Eduardo Guerini - A produção legislativa é muito baixa, a maior parte da produção se refere a honrarias, títulos de cidadãos ou nomeação de vias públicas. Observa-se que a produção nas Câmaras em muitos casos é baixa pela coalizão preventiva. Vereadores vão para o Executivo e são ocupados pelo princípio da governabilidade sem prestar contas à população que os elegeram. O mandato é popular, mas vereadores não prestam conta. Essa é uma característica do abismo entre representantes e representados. Segundo é a falta de controle social, da sociedade em geral. O vereador fica com mandato livre para operar de acordo com seus interesses, ou interesses partidários. O resultado é a queda da produtividade. O terceiro ponto, mais marginal, é a falta de plano de ação dos prefeitos, o que dificulta a fiscalização. O quarto problema é relacionado à baixa capacidade de fiscalização porque os vereadores não tem controle efetivo sobre orçamento, há pouca capacidade de investimento dos municípios e os recursos vêm de fora. Todos esses elementos produzem queda na ação dos vereadores.

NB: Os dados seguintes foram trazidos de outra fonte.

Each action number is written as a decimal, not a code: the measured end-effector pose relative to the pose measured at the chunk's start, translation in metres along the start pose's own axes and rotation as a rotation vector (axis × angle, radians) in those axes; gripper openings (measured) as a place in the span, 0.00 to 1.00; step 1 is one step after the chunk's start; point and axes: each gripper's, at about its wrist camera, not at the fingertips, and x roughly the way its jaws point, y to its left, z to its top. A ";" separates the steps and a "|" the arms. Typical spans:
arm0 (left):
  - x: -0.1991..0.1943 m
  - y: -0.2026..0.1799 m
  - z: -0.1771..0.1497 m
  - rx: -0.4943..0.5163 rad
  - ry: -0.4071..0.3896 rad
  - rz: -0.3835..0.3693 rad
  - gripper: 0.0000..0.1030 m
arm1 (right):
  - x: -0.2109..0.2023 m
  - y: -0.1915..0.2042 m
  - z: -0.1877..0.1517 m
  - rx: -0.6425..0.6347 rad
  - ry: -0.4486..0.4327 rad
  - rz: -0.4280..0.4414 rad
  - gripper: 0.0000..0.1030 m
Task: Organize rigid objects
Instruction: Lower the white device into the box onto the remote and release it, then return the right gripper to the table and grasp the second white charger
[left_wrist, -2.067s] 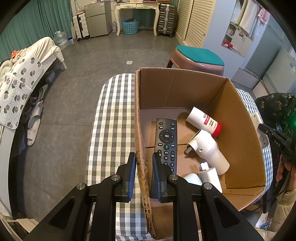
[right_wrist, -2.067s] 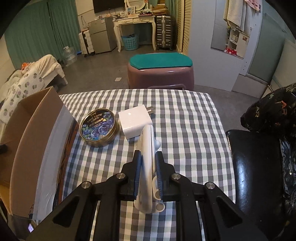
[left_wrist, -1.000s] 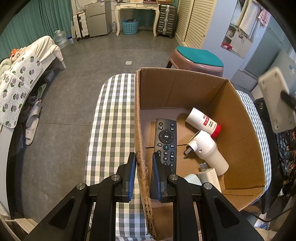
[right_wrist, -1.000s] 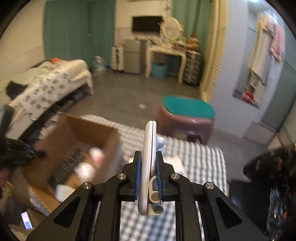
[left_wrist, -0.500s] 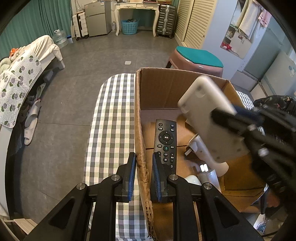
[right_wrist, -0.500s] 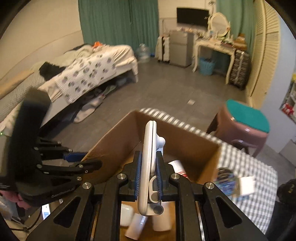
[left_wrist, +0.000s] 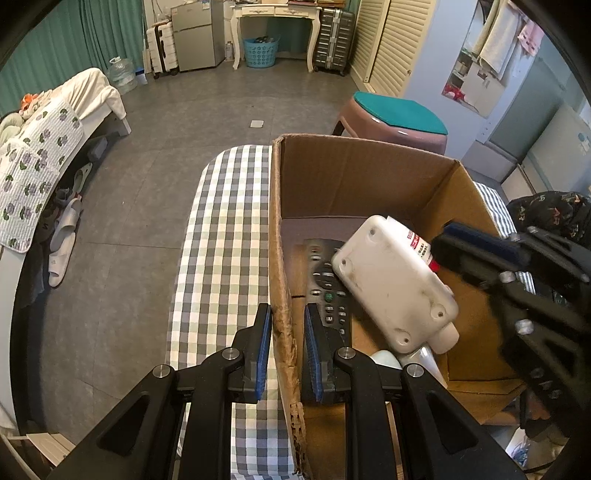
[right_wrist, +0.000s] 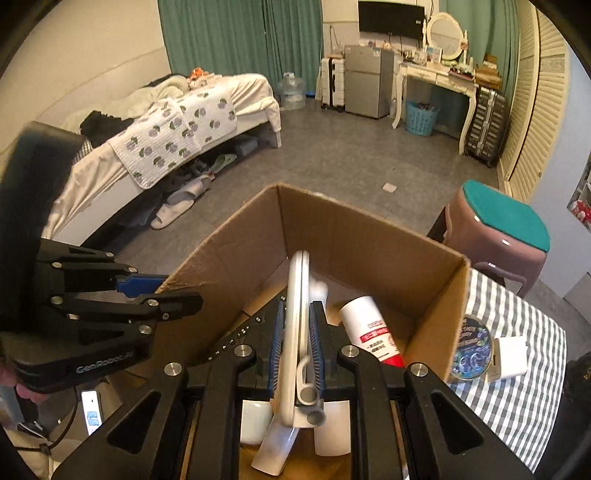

Há realmente um engessamento das atividades legislativas ou falta entendimento de quem assume a cadeira?
Na verdade, o Legislativo não pode criar nenhuma lei que onere o orçamento municipal, mas ele pode, na votação da lei orçamentária, apontar diretrizes essenciais. Nesse momento, ele poderia entrar com mais ênfase e tem condições objetivas de dar norte e direção para a gestão pública. Essa é a atividade. Como vereadores acabam tomando o Legislativo como atividade própria e não comunitária, falta essa de ação das Câmaras. Sem contar as outras demandas possíveis, como referendo popular, plebiscito, audiências públicas, revisões em leis. De modo geral, a atividade legislativa no Brasil está garroteada pela estrutura partidária e falta de conhecimento do que seria a atividade parlamentar.